■ **Exercise description**: List all lines of the data containing the word "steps".

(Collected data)
BEGIN

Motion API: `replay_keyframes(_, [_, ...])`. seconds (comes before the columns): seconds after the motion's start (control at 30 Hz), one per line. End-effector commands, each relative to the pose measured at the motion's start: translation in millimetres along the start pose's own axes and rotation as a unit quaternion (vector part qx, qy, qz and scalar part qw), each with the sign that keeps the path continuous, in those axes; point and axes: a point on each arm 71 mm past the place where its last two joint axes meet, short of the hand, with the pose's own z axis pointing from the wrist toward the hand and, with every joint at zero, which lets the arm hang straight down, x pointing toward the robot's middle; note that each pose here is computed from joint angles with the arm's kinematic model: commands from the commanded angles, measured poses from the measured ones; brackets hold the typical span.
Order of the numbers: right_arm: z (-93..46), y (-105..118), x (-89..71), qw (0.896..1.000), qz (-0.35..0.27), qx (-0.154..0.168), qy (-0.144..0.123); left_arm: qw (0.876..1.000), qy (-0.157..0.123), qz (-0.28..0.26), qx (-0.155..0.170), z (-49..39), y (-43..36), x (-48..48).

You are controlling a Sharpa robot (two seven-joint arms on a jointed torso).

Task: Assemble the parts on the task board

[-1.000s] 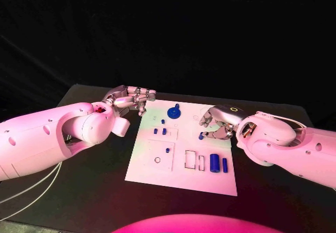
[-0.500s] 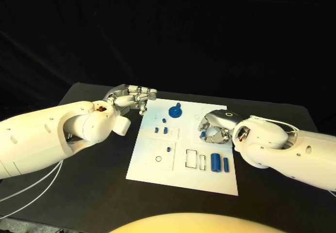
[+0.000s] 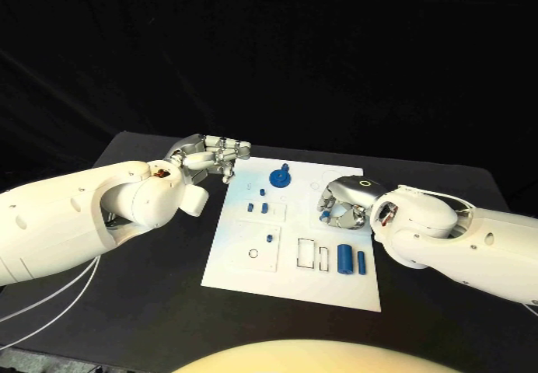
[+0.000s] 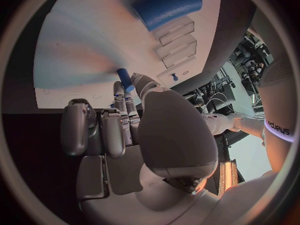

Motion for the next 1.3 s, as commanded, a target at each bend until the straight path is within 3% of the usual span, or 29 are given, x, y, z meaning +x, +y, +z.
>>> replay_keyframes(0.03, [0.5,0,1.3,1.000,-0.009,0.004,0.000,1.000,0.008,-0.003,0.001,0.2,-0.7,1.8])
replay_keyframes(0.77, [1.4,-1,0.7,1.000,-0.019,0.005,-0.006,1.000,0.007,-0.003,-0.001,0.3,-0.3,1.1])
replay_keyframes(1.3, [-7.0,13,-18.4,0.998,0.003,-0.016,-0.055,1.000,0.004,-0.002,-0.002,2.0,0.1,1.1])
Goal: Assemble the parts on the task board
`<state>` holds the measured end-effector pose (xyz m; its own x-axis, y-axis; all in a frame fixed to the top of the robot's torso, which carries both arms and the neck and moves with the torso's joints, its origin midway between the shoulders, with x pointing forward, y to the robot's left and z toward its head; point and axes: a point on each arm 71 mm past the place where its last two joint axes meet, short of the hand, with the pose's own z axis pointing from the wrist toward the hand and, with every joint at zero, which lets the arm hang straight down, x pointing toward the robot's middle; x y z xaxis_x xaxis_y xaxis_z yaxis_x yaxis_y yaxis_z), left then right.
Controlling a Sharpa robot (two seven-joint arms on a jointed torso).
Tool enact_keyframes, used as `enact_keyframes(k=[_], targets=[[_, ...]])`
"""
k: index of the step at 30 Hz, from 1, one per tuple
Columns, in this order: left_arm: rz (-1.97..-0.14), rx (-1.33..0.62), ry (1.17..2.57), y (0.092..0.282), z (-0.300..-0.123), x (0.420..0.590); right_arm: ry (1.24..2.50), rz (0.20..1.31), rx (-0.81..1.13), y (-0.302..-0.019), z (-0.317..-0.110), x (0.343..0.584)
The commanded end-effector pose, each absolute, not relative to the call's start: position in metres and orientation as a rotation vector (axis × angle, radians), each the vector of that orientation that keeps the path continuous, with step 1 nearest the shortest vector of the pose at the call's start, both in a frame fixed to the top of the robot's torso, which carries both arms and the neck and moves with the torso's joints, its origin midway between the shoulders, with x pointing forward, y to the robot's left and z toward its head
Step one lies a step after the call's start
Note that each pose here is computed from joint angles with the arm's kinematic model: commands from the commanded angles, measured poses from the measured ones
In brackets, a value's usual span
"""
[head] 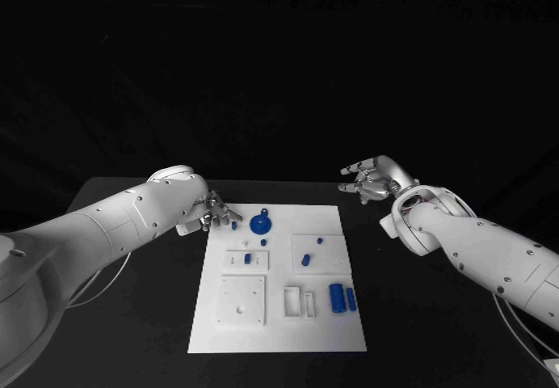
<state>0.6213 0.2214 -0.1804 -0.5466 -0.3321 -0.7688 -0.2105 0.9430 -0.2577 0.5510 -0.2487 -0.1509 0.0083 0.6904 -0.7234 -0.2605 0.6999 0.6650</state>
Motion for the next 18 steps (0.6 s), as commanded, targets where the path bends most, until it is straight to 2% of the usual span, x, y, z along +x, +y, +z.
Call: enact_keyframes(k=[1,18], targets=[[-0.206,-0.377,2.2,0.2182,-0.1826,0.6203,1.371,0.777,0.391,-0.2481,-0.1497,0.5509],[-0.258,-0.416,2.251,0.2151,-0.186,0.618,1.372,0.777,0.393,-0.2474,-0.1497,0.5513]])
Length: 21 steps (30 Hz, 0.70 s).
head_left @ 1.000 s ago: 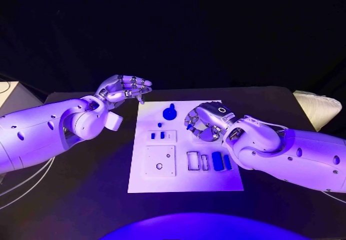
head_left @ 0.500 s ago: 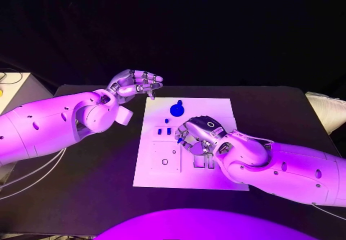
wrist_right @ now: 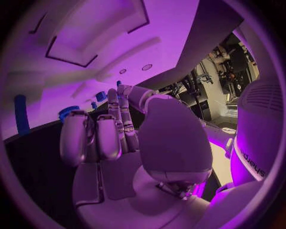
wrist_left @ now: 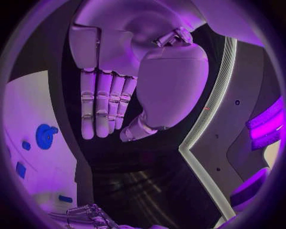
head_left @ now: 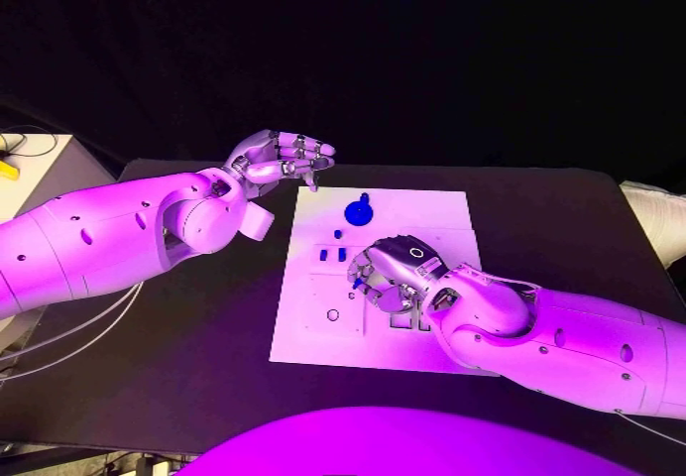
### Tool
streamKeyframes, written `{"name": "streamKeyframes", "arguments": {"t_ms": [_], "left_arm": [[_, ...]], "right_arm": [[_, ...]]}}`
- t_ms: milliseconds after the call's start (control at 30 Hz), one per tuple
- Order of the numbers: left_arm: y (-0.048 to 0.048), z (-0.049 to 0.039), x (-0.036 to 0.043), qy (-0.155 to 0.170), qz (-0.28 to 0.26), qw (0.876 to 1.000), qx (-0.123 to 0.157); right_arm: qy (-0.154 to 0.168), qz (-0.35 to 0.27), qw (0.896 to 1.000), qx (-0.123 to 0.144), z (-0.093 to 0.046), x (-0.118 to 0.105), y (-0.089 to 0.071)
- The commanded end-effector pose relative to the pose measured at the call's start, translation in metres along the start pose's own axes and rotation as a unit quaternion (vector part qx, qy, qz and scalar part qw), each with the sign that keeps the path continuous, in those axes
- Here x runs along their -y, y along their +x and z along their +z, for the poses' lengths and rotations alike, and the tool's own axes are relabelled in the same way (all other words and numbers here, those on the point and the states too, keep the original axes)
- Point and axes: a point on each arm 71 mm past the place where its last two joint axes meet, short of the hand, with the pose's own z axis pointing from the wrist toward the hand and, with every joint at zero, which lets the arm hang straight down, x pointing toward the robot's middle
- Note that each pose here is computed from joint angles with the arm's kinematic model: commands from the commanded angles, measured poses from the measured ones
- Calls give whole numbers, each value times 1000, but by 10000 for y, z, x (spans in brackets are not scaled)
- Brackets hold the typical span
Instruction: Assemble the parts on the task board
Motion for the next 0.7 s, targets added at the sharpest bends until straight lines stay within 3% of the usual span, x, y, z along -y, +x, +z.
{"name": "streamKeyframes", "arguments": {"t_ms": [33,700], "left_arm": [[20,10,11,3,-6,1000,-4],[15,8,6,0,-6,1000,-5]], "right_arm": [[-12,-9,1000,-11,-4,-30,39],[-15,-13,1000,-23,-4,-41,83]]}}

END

■ **Solution for this problem**:
Motion for the next 18 steps (0.6 s), as commanded, targets where the path bends most, until it is straight to 2% of the usual span, x, y, z along +x, +y, +z.
Length: 21 steps (30 Hz, 0.70 s).

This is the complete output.